Inside the mill, the manager's office as it might have been in the 1920s ...

... and a demonstration of hand spinning and handloom weaving as it might have been in the 1720s, before the factory system got properly going.

The mill is fully operative; converting raw cotton, that arrives in presspack bales, as seen against the wall here, into progressively finer slivers through stages on different but similar machines.

Then, by further drawing and twisting, converted into threads ...

... and then wound onto a beam in a manner suitable ...

... for the weaver with his automatic looms to convert into cloth. The looms in the picture above are still driven by water power from the 24 x 22 feet water wheel ...

... the view here is of the back of the 50ton wheel ...

... and here its interior lit by Sodium-Lights as the wheel slowly turns under minimal load conditions, but at full power capable of 100hp.

The opening of the Gallery around the operating water-wheel, sponsored by United Utilities, the local water company, is commemorated by this mobile sculpture which spells out 'WATER FORCE' in an intriguing and humorous manner.

The limitations of water power became a hindrance as machines developed and each demanded more power; also as the success of the Greg enterprise grew and the mill had to be extended to take extra machines.

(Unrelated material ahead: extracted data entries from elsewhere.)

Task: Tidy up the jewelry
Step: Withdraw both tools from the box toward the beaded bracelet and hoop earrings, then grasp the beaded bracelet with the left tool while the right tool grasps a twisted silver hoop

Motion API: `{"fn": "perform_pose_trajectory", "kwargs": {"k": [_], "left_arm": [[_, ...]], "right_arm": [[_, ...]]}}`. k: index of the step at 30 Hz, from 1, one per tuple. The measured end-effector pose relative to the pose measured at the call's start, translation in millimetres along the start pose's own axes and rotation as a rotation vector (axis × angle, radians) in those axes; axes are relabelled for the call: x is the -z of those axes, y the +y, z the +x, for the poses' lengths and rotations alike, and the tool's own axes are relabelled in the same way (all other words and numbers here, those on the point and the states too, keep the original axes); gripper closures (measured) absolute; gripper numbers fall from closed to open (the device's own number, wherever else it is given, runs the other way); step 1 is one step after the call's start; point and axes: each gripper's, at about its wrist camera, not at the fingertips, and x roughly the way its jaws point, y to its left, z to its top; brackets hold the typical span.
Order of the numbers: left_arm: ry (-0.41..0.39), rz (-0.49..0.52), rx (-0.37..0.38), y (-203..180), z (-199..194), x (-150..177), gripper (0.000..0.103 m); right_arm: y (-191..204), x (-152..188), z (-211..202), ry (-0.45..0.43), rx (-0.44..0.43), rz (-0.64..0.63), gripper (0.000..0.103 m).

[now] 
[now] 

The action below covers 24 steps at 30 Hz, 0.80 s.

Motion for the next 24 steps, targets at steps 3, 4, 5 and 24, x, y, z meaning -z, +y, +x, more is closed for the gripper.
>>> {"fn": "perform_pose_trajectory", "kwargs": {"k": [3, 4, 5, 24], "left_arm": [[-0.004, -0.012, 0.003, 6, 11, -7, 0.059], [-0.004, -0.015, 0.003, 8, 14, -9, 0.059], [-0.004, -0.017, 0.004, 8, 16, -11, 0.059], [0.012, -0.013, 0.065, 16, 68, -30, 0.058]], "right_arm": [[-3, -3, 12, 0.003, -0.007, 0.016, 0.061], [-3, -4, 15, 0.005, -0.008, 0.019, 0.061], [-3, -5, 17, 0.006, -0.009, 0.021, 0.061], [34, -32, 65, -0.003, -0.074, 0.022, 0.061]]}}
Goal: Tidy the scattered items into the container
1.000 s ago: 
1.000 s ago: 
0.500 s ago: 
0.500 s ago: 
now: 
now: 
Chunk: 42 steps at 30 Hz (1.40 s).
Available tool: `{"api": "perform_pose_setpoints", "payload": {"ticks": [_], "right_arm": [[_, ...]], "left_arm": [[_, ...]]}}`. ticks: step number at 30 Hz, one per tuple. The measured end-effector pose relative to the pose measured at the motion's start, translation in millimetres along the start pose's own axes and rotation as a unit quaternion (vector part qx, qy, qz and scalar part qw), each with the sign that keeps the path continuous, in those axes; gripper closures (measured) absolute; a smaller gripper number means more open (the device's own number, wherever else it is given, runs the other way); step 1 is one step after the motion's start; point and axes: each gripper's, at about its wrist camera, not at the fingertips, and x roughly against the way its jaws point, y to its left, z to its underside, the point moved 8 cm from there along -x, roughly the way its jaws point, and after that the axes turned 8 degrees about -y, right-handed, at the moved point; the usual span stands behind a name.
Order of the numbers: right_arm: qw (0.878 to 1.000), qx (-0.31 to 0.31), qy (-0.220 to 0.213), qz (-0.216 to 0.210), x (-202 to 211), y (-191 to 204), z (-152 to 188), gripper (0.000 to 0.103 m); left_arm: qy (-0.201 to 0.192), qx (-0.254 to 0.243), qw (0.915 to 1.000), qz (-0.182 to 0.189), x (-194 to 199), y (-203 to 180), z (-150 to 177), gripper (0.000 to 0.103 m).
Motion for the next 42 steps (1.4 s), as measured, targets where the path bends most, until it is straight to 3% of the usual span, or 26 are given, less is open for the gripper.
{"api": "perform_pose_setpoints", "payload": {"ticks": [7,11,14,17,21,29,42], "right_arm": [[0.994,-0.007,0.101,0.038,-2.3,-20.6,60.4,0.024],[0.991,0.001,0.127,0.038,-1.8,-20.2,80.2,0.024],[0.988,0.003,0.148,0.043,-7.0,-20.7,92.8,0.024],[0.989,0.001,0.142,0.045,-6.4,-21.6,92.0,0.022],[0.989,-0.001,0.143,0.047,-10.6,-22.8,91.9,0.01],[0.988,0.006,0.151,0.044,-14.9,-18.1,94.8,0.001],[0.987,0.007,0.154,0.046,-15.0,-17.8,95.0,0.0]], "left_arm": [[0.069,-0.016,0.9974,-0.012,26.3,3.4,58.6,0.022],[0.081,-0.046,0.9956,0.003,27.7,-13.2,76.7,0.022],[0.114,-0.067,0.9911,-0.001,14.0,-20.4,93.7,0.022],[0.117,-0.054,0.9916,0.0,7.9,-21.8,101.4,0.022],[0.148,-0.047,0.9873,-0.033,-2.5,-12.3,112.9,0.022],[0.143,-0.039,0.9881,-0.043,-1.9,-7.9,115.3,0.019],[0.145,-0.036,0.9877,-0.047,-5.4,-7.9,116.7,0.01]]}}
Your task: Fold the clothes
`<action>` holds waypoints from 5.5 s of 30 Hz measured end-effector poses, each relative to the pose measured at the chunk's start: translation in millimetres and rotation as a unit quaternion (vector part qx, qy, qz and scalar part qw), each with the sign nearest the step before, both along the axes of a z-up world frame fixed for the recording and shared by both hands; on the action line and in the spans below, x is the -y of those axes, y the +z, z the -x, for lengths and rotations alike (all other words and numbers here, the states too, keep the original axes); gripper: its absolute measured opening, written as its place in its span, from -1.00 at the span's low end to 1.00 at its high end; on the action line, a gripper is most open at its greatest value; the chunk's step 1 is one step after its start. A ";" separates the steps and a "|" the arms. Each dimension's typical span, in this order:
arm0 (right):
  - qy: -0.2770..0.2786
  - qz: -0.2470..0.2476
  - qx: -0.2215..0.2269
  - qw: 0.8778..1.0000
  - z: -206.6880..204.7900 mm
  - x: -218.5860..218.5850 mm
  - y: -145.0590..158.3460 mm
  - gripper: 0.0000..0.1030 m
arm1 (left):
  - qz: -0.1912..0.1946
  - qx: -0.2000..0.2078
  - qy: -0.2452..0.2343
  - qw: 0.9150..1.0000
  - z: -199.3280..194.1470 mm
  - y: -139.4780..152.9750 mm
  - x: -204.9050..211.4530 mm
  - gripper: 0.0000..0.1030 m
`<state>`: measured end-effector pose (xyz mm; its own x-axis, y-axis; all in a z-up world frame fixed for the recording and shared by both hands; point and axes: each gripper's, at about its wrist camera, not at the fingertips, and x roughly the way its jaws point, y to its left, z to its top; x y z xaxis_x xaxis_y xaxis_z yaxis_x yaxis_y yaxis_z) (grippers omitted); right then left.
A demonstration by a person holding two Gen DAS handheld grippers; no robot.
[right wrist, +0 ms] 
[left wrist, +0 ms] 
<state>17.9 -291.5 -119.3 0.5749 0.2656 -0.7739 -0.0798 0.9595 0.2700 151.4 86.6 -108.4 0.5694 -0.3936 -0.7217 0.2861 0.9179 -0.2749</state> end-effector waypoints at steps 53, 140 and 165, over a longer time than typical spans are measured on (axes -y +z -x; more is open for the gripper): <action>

Steam power was, fortunately, being developed over that period and as early as 1810 the first steam engine to augment the water power was installed. It was a single cylinder Boulton and Watt beam engine similar to this one, of an 1820 vintage.

Early steam boilers were inefficient and dangerous, but had been fairly well tamed by 1880, when this Lancashire-type boiler was manufactured.

At various stages the mill was extended ...

... until it reached something like its current state at the start of the 20th century.

Much less widely appreciated until our more leisured age, the interest and beauty of the fields and woods of the Greg Estate surrounding the mill and village.

Paths radiate out from the mill, up and down stream into the Styal Country Park, which is what the public access areas of the estate have become.

The bare twigs of winter are starting to burst out into leaf and bloom ...

... noble mature trees catch the afternoon sun ...

... and a Golden Labrador puppy is being introduced to the delights of water, from a beach on the bank of the Bollin ...

... downstream from the mill and the cascade over the dam wall.